1. How to Use ReNomRG GUI tool ¶
1.1. Start the Application ¶
ReNomRG is a single page web application. If your installation have done successfully, you can run application in any directory with following commands.
cd workspace # Workspace can be any directory. renom_rg # This command will starts ReNomRG GUI server.
For the command
, you can give following arguments.
–host : This specifies server address.
–port : This specifies port number of the server.
For example, following code runs ReNomRG with port 8888.
renom_rg --port 8888 # Running ReNomRG with port 8888
If the application server runs, open web browser and type the server address to the address bar like this.
Then the application will be appeared.
1.2. Place your dataset ¶
When the server starts,
file will be created in the server running directory.

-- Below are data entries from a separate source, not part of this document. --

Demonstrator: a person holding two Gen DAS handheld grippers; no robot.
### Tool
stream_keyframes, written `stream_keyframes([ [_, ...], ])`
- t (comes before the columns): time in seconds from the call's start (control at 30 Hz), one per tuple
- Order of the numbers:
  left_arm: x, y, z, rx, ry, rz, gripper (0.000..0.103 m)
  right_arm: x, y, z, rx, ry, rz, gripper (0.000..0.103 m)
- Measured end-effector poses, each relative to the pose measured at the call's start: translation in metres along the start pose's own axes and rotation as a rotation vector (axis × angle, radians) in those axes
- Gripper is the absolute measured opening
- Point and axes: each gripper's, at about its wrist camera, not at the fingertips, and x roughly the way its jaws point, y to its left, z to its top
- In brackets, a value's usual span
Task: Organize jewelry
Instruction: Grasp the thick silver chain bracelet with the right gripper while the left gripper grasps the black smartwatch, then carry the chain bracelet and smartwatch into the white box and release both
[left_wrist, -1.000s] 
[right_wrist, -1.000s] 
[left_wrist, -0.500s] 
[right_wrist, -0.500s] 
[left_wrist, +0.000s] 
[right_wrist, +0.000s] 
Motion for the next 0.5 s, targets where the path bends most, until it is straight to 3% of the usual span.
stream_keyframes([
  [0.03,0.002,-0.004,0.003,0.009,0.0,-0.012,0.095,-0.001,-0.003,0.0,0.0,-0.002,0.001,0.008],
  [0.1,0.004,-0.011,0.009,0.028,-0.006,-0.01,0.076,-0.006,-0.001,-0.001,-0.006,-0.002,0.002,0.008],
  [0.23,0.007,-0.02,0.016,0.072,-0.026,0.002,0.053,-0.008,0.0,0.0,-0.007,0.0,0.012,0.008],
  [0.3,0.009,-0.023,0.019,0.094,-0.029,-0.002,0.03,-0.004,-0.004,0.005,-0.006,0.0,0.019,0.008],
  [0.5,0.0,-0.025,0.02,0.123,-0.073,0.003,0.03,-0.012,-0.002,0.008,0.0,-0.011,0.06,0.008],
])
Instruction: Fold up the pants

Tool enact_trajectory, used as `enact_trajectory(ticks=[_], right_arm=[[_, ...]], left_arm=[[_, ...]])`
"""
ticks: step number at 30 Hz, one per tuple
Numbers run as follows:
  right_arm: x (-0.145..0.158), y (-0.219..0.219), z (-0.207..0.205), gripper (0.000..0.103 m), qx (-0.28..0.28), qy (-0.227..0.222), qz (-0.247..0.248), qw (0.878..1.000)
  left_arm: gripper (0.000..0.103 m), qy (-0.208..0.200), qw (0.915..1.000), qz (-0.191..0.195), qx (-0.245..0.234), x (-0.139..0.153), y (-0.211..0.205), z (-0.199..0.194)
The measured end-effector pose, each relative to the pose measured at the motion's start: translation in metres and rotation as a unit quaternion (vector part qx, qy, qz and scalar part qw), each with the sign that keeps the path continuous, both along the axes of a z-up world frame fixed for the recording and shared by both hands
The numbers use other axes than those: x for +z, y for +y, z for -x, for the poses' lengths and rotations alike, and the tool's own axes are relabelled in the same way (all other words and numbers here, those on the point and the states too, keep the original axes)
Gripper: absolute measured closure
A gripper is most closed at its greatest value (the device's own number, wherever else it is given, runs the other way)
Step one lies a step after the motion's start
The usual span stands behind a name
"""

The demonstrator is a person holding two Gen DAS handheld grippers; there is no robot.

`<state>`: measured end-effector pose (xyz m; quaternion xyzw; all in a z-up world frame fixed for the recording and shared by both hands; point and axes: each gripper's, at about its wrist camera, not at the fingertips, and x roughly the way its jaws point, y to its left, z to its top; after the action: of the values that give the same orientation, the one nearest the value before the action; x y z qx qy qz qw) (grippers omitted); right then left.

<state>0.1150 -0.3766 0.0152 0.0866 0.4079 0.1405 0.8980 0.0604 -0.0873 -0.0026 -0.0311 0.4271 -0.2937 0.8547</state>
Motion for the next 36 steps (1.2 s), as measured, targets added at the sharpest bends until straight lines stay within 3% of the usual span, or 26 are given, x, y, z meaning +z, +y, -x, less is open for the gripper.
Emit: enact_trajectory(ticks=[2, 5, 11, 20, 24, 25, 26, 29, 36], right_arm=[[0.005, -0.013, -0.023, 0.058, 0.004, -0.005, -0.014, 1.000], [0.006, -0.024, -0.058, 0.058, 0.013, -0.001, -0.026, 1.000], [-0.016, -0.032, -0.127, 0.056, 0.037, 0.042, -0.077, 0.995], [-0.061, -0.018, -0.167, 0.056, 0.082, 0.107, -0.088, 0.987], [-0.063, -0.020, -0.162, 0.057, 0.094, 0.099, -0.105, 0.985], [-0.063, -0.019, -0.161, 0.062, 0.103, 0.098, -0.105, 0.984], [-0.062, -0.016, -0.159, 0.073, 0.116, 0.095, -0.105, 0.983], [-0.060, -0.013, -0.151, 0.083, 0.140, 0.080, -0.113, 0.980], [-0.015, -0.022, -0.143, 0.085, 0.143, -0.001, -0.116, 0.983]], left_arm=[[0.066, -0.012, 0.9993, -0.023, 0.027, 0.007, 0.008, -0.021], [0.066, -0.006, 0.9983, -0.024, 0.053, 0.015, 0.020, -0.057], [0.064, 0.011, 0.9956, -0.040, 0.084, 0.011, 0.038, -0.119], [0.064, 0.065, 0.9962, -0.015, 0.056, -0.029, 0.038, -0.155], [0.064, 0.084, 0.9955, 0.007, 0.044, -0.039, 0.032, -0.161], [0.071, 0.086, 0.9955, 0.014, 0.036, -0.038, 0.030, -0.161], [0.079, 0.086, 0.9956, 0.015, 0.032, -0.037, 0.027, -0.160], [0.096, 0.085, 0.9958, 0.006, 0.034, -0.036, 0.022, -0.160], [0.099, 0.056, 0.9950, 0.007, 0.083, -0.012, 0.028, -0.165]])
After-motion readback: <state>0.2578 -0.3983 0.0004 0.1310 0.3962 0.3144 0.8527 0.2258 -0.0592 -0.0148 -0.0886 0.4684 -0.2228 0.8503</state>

The directory structure is below.
<server_start_directory> └── alembic.ini # database setting file. └── alembic | └── versions # database migration files. | └── env.py # database environment file. └── storage | └── storage.db # default database(sqlite3). | └── trained_weight # weights for regression models. └── datasrc | └── data.pickle # pickle data for train & validation (if data is in pickle format). | └── data.csv # csv data for train & validation (if data is in csv format). | └── prediction_set | └── pred.pickle # pickle data for prediction (if data is in pickle format). | └── pred.csv # csv data for prediction (if data is in csv format). └── scripts └── userdefmodel.py # scripts for user defined model.(available any name.)
If your data is in pickle format, the train/validation data must be named “data.pickle” and the prediction data must be named “pred.pickle”. If your data is in csv format, the train/validation data must be named “data.csv” and the prediction data must be named “pred.csv”.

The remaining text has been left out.